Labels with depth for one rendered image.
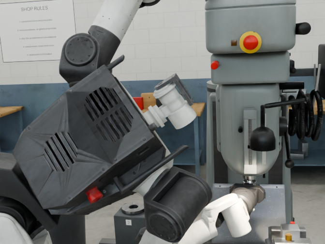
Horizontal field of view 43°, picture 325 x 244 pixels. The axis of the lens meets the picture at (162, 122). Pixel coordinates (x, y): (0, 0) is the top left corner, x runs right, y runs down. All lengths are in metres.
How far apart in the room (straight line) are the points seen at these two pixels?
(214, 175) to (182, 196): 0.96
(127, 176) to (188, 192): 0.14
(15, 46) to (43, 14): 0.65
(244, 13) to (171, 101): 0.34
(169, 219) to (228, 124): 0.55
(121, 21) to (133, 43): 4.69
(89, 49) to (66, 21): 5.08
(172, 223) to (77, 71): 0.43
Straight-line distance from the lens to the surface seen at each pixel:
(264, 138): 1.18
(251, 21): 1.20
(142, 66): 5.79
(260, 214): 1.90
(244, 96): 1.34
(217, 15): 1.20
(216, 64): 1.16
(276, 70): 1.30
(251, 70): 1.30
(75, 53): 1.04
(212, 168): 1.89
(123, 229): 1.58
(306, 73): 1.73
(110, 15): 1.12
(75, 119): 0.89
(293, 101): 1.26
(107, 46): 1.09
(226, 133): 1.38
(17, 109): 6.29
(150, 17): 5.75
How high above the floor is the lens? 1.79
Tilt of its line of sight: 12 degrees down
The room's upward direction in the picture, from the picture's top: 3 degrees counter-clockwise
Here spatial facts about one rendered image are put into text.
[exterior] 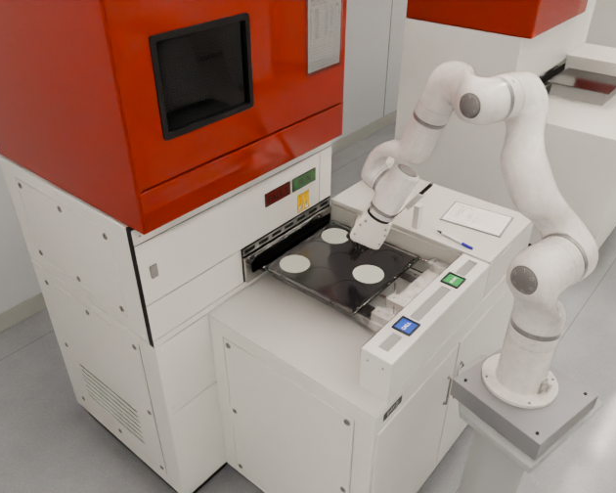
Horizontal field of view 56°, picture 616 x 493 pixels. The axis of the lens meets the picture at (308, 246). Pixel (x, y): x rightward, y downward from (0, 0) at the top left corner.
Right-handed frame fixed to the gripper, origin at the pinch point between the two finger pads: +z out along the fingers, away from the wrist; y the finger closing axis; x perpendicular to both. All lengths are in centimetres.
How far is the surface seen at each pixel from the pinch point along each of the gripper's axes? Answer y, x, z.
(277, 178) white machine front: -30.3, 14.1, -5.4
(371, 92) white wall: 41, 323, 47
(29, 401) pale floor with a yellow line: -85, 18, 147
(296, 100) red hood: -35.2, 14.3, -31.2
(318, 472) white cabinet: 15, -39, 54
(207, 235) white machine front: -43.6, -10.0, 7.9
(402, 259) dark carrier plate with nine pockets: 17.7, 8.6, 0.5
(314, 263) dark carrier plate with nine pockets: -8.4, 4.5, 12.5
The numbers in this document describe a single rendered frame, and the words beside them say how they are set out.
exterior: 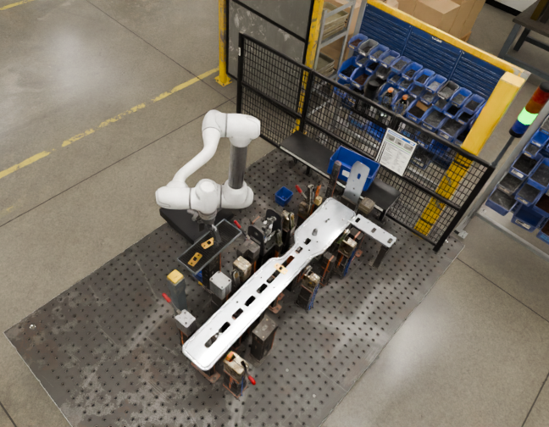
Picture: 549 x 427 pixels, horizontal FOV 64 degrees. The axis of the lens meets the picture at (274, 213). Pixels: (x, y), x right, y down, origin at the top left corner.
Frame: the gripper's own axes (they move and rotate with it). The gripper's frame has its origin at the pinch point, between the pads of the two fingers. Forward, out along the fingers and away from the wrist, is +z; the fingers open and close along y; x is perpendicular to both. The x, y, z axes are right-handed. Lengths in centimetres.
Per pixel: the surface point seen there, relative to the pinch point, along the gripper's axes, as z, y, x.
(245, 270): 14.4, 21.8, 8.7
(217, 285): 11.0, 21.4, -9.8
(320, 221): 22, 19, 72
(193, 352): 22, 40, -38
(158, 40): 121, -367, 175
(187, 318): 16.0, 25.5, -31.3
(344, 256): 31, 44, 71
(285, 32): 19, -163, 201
==
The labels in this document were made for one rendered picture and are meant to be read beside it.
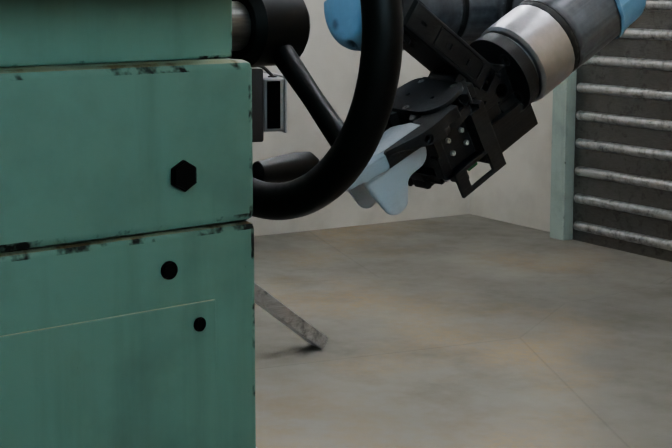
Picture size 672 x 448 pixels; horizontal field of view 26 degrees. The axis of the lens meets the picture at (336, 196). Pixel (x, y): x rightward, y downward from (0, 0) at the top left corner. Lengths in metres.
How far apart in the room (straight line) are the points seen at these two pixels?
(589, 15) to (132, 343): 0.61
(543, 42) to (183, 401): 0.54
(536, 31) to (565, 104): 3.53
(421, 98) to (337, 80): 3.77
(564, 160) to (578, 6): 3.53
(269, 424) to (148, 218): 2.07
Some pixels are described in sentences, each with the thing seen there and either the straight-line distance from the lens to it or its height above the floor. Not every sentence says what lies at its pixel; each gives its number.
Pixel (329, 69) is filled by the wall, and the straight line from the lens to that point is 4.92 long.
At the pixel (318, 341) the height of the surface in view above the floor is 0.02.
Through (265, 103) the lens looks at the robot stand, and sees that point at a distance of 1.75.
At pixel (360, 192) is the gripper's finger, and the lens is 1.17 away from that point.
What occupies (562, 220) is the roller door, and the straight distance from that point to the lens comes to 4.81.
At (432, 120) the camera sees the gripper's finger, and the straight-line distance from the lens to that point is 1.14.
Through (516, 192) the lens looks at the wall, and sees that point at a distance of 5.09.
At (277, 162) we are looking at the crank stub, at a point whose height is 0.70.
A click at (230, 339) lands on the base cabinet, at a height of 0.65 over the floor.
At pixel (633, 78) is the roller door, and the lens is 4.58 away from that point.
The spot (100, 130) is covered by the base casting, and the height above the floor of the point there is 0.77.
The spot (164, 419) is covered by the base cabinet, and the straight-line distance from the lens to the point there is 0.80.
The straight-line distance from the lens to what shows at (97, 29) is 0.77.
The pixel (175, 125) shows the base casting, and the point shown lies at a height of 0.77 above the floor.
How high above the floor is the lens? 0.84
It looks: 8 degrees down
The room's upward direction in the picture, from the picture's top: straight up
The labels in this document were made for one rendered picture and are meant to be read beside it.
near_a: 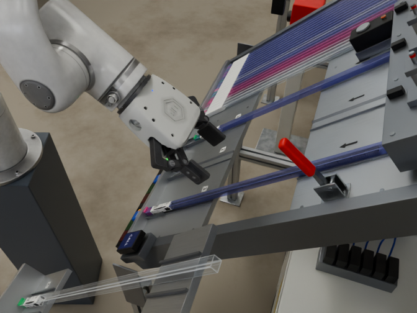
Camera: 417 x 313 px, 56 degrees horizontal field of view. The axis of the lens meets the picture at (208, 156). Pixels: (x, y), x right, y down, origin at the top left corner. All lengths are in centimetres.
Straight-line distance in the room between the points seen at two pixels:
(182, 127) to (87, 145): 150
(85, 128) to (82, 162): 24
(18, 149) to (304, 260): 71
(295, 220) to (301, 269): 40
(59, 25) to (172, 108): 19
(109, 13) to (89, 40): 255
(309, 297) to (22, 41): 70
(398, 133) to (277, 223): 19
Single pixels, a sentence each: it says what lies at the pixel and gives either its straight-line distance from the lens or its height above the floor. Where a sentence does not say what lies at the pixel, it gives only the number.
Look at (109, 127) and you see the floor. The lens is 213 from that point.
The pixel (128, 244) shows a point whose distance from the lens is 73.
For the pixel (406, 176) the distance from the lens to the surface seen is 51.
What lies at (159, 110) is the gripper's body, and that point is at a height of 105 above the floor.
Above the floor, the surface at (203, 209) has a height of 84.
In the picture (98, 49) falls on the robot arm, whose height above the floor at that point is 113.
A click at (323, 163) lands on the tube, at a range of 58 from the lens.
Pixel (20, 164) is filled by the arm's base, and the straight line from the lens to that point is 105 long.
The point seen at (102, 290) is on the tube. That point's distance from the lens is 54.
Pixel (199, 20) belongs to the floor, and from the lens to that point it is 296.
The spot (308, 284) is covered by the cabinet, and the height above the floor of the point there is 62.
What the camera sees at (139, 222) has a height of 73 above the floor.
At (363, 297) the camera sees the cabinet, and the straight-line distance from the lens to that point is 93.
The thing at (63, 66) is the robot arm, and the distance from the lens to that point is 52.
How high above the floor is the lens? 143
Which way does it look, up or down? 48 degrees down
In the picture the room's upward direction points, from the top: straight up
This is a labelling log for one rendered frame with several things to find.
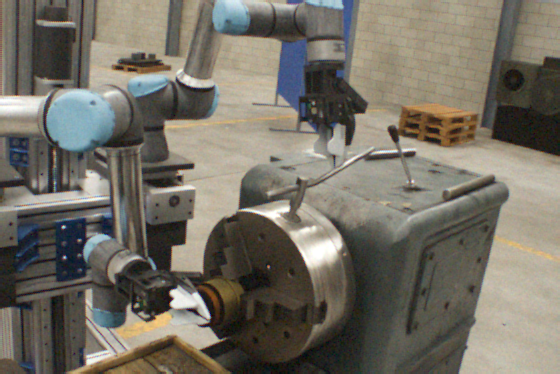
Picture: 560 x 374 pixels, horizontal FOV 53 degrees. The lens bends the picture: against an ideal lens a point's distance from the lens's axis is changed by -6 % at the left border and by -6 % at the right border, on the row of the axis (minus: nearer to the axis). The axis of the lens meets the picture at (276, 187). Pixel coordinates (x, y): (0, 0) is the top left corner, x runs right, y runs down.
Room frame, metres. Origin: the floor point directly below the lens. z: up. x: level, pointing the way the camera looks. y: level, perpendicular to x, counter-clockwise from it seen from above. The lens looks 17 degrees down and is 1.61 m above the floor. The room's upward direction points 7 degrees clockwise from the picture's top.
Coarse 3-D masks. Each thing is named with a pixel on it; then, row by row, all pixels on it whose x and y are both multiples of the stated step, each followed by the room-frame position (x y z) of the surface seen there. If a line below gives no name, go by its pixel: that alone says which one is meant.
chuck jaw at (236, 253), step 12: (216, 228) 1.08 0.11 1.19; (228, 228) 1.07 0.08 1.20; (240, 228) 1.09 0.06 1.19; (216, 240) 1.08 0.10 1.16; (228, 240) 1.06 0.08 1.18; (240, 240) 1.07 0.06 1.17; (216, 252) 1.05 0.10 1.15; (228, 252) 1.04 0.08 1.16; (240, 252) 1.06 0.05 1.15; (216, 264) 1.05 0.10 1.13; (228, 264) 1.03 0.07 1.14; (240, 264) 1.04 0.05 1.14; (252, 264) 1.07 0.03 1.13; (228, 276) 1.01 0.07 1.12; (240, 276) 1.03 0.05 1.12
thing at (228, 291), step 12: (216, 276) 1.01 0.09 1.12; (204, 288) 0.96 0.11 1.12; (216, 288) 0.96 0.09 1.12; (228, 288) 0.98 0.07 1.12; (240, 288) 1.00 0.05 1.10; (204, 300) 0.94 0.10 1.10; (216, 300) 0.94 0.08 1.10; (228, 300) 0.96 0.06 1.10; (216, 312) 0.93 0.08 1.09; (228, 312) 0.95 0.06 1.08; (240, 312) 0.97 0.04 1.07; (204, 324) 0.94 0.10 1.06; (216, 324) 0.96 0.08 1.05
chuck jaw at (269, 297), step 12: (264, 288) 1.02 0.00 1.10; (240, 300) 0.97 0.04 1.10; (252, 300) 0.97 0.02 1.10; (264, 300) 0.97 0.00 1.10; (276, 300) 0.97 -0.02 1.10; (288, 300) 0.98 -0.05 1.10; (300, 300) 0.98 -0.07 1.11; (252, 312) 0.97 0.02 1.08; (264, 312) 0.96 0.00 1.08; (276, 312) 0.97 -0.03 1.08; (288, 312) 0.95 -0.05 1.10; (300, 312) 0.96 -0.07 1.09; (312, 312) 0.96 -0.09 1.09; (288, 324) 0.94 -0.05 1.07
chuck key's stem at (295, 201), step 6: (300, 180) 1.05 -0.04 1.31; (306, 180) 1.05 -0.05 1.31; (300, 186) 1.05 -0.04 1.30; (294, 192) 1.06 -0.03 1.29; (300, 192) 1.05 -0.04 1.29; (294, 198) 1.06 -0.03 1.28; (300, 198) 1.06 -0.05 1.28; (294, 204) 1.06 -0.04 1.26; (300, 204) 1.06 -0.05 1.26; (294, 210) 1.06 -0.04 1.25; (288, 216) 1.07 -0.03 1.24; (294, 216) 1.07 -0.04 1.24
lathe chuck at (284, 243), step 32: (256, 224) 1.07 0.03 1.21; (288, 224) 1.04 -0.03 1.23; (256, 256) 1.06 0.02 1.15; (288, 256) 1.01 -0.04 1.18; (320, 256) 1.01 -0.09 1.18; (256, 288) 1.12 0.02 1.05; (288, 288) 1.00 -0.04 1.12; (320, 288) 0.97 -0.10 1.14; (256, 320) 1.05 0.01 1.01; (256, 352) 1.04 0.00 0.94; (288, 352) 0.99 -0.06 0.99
* * *
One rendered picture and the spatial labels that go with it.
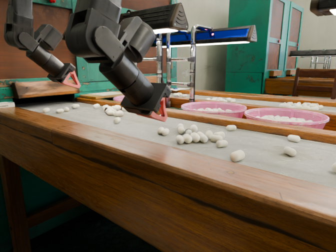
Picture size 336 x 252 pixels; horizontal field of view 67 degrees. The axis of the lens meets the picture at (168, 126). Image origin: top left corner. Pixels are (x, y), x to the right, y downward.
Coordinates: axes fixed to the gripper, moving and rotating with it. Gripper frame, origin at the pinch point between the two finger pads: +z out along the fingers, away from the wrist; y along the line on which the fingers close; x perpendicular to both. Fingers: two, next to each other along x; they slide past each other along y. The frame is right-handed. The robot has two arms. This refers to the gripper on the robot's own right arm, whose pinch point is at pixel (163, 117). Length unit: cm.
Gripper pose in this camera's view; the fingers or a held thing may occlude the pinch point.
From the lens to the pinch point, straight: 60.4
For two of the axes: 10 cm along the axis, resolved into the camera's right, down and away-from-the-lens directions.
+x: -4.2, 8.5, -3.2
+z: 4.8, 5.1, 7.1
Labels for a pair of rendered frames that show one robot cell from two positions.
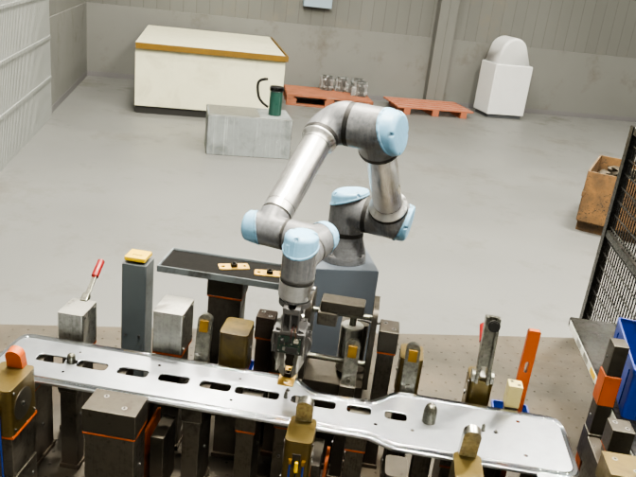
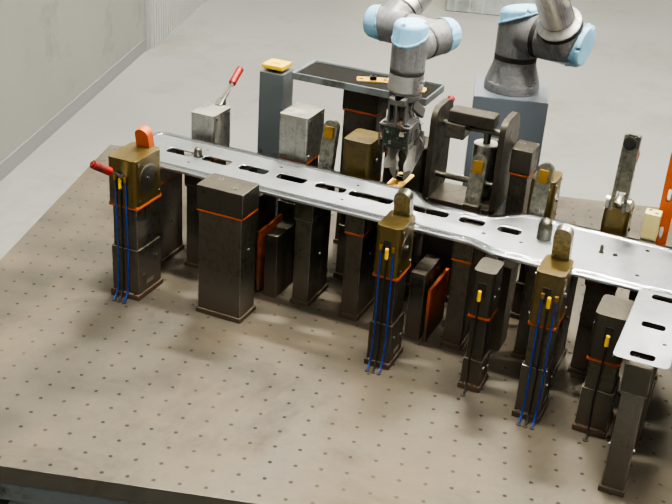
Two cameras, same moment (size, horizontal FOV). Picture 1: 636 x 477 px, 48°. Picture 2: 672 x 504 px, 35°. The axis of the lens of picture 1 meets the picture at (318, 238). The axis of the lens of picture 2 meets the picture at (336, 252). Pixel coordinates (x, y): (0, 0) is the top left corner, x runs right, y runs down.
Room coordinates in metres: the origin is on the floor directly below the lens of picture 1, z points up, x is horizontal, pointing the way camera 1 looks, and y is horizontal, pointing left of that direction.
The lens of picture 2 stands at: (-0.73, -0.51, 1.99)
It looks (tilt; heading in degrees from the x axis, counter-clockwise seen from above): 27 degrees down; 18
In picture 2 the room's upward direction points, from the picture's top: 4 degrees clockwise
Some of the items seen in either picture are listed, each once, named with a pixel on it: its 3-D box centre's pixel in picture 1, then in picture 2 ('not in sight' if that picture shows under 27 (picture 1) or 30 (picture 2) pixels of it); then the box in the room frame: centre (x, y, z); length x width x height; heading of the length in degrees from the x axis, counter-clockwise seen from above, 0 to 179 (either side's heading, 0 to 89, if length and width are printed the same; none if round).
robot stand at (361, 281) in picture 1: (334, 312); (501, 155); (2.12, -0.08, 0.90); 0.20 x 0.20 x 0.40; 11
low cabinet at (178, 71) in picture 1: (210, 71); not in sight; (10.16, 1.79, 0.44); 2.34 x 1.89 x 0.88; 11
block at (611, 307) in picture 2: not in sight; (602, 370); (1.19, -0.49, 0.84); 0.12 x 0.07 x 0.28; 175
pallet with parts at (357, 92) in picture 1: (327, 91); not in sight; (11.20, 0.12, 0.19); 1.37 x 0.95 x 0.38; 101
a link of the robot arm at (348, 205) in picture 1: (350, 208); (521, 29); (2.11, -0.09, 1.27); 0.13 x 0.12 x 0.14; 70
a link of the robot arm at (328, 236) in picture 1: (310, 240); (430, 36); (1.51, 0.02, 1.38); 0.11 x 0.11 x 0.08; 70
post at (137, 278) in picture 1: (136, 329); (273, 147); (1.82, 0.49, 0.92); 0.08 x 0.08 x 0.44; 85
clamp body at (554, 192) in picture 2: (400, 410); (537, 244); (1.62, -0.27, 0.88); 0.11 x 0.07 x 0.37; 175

▶ _Prompt_: Only lines containing the string "spatial" are needed. Pull each of them out of the records above.

▶ _Task solution_:
Here spatial facts about one rendered image are put into text.
One rendered picture and the spatial labels that go with it.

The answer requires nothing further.